In the kitchen, I discovered a pyramid-shaped pile of dirt in the sink, maybe five or six inches high. One of the faucet handles had been broken off. It was lying on the lip of the drain, partially buried by the dirt. I took hold of the other handle, turned it, and watched a slow, steady stream of dirt sift lazily out of the spout.

“Pa?”

I found him, or some general semblance of him, in his bedroom at the back of the house. He was lying in bed, on top of the sheets, his hands folded peacefully across his stomach. He was dressed in the same clothes he had worn nearly every day of his life since my mother had died: an old pair of work boots worn at the heels, a pair of blue-jean overalls with one unfastened strap hanging loosely at his side, and, of course, the long Johns he always wore come hell or high water.

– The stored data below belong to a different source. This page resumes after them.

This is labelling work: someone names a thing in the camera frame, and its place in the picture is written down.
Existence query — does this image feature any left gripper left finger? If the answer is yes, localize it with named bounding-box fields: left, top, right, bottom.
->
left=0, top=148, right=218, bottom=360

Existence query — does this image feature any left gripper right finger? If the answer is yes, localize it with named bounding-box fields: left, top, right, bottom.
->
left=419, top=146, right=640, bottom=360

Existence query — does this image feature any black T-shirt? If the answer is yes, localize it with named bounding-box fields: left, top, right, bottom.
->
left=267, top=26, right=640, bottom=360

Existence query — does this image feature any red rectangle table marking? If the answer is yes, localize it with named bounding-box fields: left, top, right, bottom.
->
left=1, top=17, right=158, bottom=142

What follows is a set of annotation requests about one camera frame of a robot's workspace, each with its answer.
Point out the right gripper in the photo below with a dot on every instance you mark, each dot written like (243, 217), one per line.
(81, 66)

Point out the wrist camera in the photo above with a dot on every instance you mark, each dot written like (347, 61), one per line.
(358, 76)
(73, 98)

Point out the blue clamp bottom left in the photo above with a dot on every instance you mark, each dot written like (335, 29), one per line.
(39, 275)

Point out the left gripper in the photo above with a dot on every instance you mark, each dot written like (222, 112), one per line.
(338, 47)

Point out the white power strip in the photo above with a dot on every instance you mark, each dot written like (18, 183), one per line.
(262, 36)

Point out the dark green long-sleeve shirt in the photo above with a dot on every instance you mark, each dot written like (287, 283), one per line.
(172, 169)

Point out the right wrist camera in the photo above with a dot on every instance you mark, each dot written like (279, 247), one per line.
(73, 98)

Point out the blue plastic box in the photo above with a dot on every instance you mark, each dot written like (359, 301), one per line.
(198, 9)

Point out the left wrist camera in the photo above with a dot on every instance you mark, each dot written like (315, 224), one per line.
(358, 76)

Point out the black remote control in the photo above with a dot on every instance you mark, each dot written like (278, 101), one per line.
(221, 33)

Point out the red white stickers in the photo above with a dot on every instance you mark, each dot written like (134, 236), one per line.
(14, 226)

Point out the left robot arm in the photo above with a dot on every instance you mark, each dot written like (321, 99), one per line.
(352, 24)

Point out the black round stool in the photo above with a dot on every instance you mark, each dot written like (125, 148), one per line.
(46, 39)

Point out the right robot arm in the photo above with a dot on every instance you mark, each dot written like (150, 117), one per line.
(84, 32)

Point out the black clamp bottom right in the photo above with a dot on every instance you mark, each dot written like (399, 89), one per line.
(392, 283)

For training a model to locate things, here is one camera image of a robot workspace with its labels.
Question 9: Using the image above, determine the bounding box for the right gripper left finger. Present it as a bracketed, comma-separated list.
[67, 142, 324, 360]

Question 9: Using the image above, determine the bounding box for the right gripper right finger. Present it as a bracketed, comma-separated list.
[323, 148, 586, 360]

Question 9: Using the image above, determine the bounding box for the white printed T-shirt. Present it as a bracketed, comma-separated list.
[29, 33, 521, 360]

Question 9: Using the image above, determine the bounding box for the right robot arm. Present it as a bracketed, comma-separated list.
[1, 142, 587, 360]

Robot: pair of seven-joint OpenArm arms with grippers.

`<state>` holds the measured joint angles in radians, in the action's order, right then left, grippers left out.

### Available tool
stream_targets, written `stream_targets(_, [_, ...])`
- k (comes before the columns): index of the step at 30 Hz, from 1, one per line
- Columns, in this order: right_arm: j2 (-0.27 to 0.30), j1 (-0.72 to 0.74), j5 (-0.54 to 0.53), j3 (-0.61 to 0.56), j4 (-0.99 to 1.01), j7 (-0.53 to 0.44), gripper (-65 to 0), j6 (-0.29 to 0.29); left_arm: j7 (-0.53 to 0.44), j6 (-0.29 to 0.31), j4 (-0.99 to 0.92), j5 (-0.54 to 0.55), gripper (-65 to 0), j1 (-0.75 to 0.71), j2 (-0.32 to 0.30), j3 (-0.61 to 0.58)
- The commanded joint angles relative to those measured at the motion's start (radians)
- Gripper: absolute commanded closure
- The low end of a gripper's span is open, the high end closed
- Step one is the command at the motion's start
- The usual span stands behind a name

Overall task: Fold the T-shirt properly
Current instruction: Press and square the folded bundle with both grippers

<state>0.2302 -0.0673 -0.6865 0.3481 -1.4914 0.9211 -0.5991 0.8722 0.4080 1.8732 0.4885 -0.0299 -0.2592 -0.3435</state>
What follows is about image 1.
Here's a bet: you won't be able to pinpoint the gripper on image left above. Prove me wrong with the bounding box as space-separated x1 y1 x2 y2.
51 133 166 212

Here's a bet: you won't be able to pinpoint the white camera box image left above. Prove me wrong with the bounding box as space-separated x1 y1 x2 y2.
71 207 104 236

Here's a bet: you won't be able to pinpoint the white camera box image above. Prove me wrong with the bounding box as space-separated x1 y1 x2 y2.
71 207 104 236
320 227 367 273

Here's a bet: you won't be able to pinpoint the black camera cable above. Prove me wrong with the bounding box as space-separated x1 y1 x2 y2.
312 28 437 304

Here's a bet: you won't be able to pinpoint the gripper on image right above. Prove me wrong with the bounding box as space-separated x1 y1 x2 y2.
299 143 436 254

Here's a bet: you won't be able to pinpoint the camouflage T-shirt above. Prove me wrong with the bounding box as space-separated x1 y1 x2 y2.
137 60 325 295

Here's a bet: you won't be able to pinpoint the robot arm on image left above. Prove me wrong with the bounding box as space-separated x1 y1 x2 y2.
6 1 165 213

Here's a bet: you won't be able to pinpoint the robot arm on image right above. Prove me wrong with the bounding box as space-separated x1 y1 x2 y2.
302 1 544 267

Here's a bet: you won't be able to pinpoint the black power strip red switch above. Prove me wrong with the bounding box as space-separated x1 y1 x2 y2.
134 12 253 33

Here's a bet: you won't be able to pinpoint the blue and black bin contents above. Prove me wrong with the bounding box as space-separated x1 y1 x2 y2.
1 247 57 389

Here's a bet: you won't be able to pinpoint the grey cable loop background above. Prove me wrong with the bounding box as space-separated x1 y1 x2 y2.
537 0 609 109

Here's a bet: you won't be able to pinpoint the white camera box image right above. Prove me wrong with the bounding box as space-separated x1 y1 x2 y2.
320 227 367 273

Underneath, there was very little left of the man I remembered. Something had happened to him in the few short weeks that I had been gone, something I didn’t think I was ever going to be able to understand. Maybe it had something to do with the drought — after all, the well had gone dry. Or maybe it had something to do with all those damn bottles he had tossed off the front porch the night he went dry. The booze had kept him going for a good many years. Maybe without it, the well of his soul had gone dry, too. I don’t know. All I know is that the man I discovered at the back of the house was all dust and bones.

He looked as if he had been dead a very long time. I had spoken with him last night, but here he was now, less than twenty-four hours later: his skeletal hands peeking out from beneath his shirtsleeves, his teeth bared in a dreadful, lipless grin, his eyes no more than dark, empty sockets.

Like the flowers my mother had planted out front, after an unquenchable thirst, my father had simply shriveled up and died.


There’s a prayer from the Book of Common Prayer that reads: Earth to earth, ashes to ashes, dust to dust, in sure and certain hope of the resurrection unto eternal life. I find myself often thinking back to these words.

My father was buried in the Black Oak Cemetery, two rows over from Joey Egan. A bunch of the guys from the Forty-Niner came by the house afterward, drank a little beer, and talked about the good times they’d had together. Mostly, though, they seemed to stare off into the distance, reflecting on things that I suppose I will never be privy to.

Late in the afternoon, Lloyd Egan pulled me aside and told me about a man they had locked up in Sparks, Nevada. They had caught him robbing a small Mom and Pop liquor store and during the interrogation, he had confessed to Joey’s hit-and-run. He had leaned across the seat to roll down the passenger window, he had said, and his car had drifted onto the shoulder, and... and there was Joey, turning around, his eyes bright and surprised, just as the car made impact. The man had stopped and got out and realized that the boy was dead, and then he had got back into the car and had driven off. It had apparently been haunting him ever since.

Lloyd took a swig of his beer, and gazed off into nothingness, looking like he was on the verge of tears. I put my arm around him, tried to comfort him, and then led him back into the kitchen, where someone was telling a story about the time my father had had a few too many and had gone home and tried to shoe one of the steers.

Several days later, a storm moved in off the Pacific and dropped nearly five inches of much needed rain across the north state. It was the beginning of the end of the drought. But it had come too late for my father.

To this day, I don’t know what it was he hit coming home from the bar that night. It could have been a deer or a cow, I suppose. But it wasn’t Joey Egan, and I’m grateful for that, grateful beyond description.

I still think back to those times when I was a boy and he would come in from the fields with his shirt slung over his shoulder and every muscle of his body taut and perfectly defined. And like most boys, there are still the times when I wish I could have grown up to be that man.

The shame of it is... I don’t think I ever really got to know who he was.